EXERCISE GOAL = Transcribe the entries that come next exactly, but not the pictures they contain.

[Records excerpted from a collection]
···
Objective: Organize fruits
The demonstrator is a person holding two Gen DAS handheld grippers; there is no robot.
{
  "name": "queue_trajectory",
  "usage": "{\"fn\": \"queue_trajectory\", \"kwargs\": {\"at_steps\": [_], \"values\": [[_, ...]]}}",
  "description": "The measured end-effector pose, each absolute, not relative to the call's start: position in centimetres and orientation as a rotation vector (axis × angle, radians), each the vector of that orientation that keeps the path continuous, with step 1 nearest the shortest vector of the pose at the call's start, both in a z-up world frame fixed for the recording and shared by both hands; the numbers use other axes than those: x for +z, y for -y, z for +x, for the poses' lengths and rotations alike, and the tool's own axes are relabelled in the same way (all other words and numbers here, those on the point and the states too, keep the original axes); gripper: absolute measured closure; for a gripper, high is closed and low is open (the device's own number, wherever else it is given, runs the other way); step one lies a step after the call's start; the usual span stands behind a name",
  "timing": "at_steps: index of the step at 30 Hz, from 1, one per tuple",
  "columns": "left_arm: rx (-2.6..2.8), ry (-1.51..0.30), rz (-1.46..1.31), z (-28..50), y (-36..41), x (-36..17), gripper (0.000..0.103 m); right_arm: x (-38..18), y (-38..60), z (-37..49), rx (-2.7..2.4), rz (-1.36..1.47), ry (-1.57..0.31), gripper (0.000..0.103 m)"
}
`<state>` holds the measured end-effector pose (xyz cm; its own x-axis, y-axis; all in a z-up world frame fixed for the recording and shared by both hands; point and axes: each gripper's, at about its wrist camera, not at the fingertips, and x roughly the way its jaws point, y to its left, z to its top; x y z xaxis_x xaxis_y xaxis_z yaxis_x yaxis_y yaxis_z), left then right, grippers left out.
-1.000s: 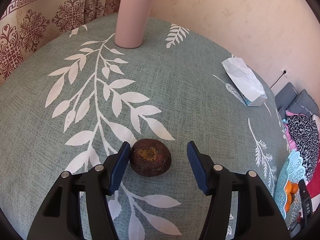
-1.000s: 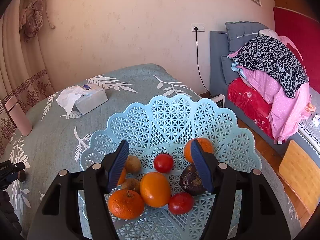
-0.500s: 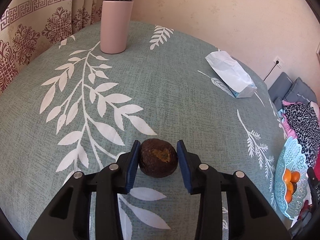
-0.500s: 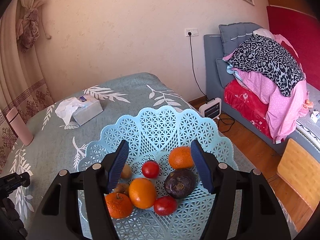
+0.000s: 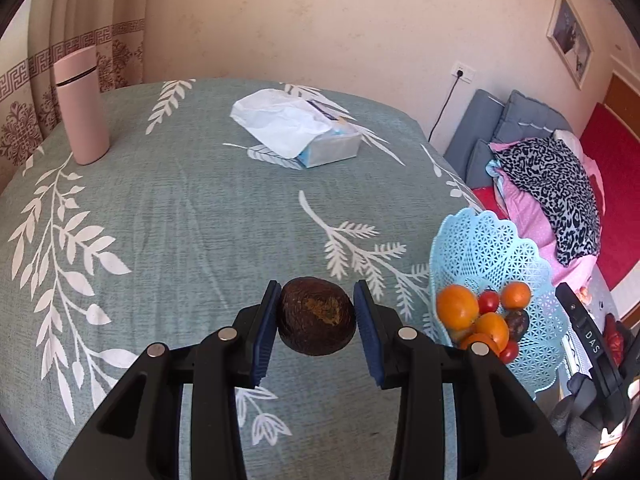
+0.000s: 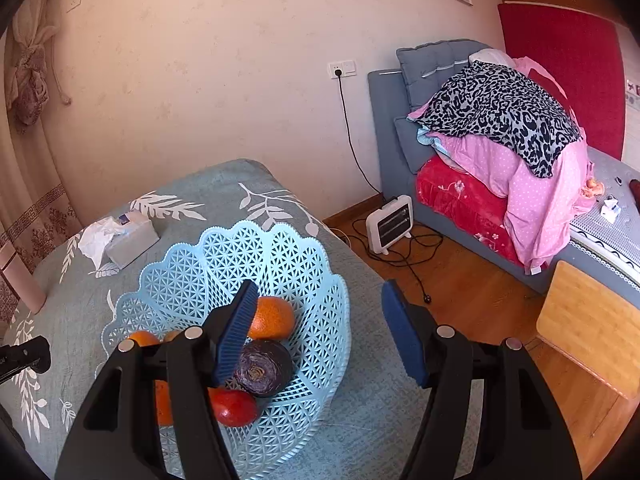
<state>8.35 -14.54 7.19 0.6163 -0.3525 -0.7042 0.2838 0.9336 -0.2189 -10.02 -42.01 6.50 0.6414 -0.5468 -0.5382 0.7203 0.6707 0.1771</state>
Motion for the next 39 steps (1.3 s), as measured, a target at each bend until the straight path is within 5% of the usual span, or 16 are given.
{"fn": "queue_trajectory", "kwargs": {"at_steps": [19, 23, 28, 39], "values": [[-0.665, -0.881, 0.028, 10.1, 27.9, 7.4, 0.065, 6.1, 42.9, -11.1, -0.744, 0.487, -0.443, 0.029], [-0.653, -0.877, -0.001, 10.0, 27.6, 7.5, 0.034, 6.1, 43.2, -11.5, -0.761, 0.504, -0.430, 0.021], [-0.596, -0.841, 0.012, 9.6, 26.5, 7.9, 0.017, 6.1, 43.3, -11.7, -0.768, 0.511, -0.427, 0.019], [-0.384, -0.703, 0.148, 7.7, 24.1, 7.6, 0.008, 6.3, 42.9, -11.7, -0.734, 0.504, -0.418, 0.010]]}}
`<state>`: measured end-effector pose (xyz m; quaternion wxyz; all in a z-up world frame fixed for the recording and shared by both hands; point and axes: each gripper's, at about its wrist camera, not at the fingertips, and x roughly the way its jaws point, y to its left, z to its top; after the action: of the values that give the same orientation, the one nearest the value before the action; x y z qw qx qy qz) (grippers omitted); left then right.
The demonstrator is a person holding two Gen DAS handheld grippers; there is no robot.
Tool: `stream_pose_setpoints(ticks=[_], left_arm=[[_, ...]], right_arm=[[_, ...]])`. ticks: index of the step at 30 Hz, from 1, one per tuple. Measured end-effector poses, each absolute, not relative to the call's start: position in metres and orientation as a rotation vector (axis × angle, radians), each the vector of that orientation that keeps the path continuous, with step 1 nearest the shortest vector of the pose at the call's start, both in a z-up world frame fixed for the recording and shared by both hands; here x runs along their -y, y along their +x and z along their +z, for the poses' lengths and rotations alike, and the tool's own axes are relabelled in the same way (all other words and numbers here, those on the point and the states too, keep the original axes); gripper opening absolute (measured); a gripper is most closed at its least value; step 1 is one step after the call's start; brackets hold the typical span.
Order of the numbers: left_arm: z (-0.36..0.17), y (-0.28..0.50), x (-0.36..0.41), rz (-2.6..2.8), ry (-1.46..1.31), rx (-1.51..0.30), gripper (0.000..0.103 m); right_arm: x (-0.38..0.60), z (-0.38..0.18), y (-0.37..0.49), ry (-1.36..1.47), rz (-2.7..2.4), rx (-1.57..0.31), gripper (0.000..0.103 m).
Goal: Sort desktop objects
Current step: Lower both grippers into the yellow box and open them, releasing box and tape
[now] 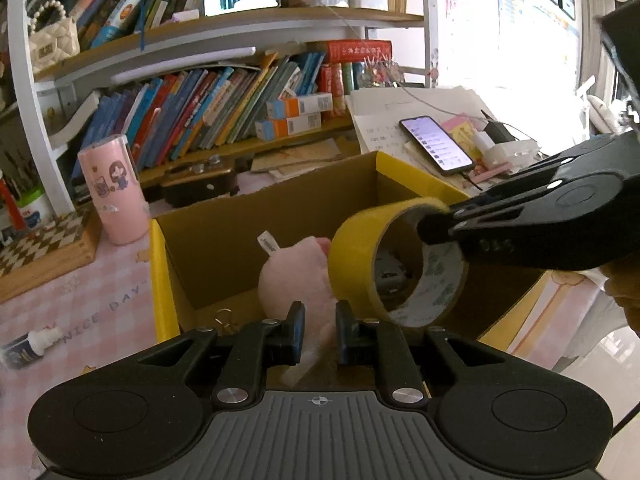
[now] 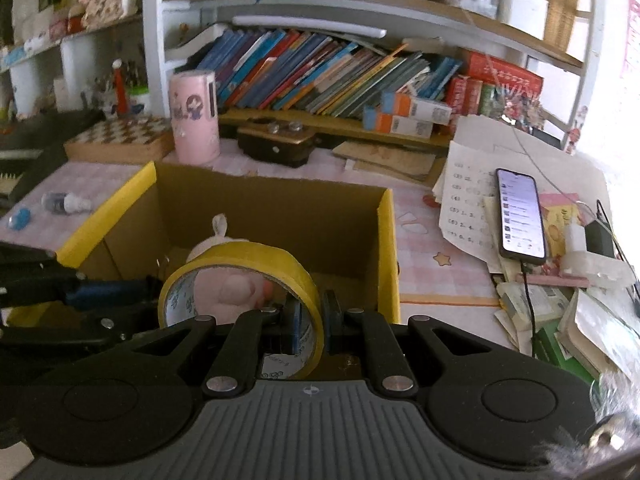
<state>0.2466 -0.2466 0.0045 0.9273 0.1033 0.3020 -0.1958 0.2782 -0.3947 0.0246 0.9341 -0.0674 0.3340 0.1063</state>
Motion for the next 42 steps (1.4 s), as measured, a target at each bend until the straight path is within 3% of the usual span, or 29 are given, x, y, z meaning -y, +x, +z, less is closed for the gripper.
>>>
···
COMPLETED EXERCISE =
Objective: Organize fruits
The demonstrator is a person holding two Gen DAS handheld grippers; there is no robot.
{
  "name": "queue_trajectory",
  "usage": "{\"fn\": \"queue_trajectory\", \"kwargs\": {\"at_steps\": [_], \"values\": [[_, ...]]}}",
  "description": "The measured end-effector pose, each absolute, not relative to the call's start: position in centimetres and orientation as a rotation vector (axis × angle, radians), each the vector of that orientation that keeps the path continuous, with step 1 nearest the shortest vector of the pose at the call's start, both in a z-up world frame fixed for the recording and shared by both hands; the numbers use other axes than those: x for +z, y for -y, z for +x, for the poses' lengths and rotations alike, and the tool's own axes are relabelled in the same way (all other words and numbers here, those on the point and the states too, keep the original axes); gripper: absolute measured closure; for a gripper, high is closed and low is open (the device's own number, wherever else it is given, runs the other way); step one lies a step after the call's start; the usual span stands behind a name",
  "timing": "at_steps: index of the step at 30 Hz, from 1, one per tuple",
  "columns": "left_arm: rx (-2.6..2.8), ry (-1.51..0.30), rz (-1.46..1.31), z (-28..50), y (-36..41), x (-36..17), gripper (0.000..0.103 m); right_arm: x (-38..18), y (-38..60), z (-37..49), rx (-2.7..2.4), rz (-1.36..1.47), ry (-1.57..0.31), gripper (0.000..0.103 m)"
}
`<state>` holds the measured end-effector pose (xyz cm; its own x-axis, y-axis; all in a z-up world frame fixed for the recording and shared by both hands; point and axes: each gripper's, at about its wrist camera, not at the fingertips, and x roughly the way its jaws point, y to its left, z to its top; x y z xaxis_x xaxis_y xaxis_z yaxis_x yaxis_y yaxis_z), left then right, grippers left out.
-1.000s: 
-1.000s: 
-0.500s: 
-0.500s: 
+0.000s: 
+0.000s: 
<state>8.35 -14.54 7.19 0.6163 -0.3525 -0.7042 0.2838 0.9336 -0.2189 -10.02 -42.01 6.50 0.6414 -0.5468 -0.5382 0.7203 0.6707 0.1771</state>
Motion for the next 39 steps (1.3 s), as measured, a target at each bend until the straight path is within 5% of the usual span, or 16 are given.
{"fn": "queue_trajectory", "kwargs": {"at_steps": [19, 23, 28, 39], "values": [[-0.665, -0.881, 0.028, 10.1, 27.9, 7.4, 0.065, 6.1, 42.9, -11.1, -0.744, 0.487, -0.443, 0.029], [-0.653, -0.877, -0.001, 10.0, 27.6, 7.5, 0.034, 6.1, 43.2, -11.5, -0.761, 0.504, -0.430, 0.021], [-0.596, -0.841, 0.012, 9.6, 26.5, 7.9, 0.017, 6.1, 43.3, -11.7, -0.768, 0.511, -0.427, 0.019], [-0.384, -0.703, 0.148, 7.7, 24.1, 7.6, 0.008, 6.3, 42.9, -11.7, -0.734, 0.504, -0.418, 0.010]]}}
`<state>`: measured end-effector pose (xyz m; quaternion wxyz; all in a z-up world frame fixed for the recording and shared by both hands; point and axes: each gripper's, at about its wrist camera, not at the fingertips, and x roughly the way its jaws point, y to its left, z to its top; after the action: of the values that give the same orientation, the one nearest the value before the action; x y z qw qx qy qz) (grippers omitted); left then right.
The demonstrator is a person holding two Gen DAS handheld grippers; there is no robot.
Tool: `stream_pose_setpoints(ticks=[_], left_arm=[[_, ...]], right_arm=[[_, ...]])`. ticks: index of the step at 30 Hz, from 1, one per tuple. Measured end-effector poses, each absolute, not relative to the call's start: position in metres and orientation as a rotation vector (axis × angle, radians), each the vector of that orientation that keeps the path continuous, with step 1 nearest the shortest vector of the pose at the call's start, both in a z-up world frame fixed for the recording and shared by both hands; here x runs along their -y, y along their +x and z along their +z, for the poses' lengths and rotations alike, and the tool's own axes are relabelled in the same way (all other words and numbers here, those on the point and the states too, keep the original axes); gripper opening absolute (measured); a gripper is most closed at its least value; step 1 is one step after the call's start; brackets hold the typical span.
Order of the numbers: left_arm: z (-0.36..0.17), y (-0.28..0.50), x (-0.36..0.41), rz (-2.6..2.8), ry (-1.46..1.31), rx (-1.51..0.30), gripper (0.000..0.103 m); right_arm: x (-0.38..0.60), z (-0.38..0.18), y (-0.37..0.49), ry (-1.36..1.47), rz (-2.7..2.4), rx (-1.57..0.31), gripper (0.000..0.103 m).
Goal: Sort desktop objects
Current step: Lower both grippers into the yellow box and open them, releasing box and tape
[now] 
[now] 
<state>0.2466 -0.2466 0.0045 0.9273 0.1033 0.3020 -0.1958 0.2782 -0.3947 0.0246 0.9341 -0.0674 0.3340 0.1063</state>
Motion for the next 42 steps (1.4 s), as measured, a target at each bend until the straight path is within 3% of the usual span, or 29 are given, x, y, z meaning -y, +x, +z, less is closed for the gripper.
>>>

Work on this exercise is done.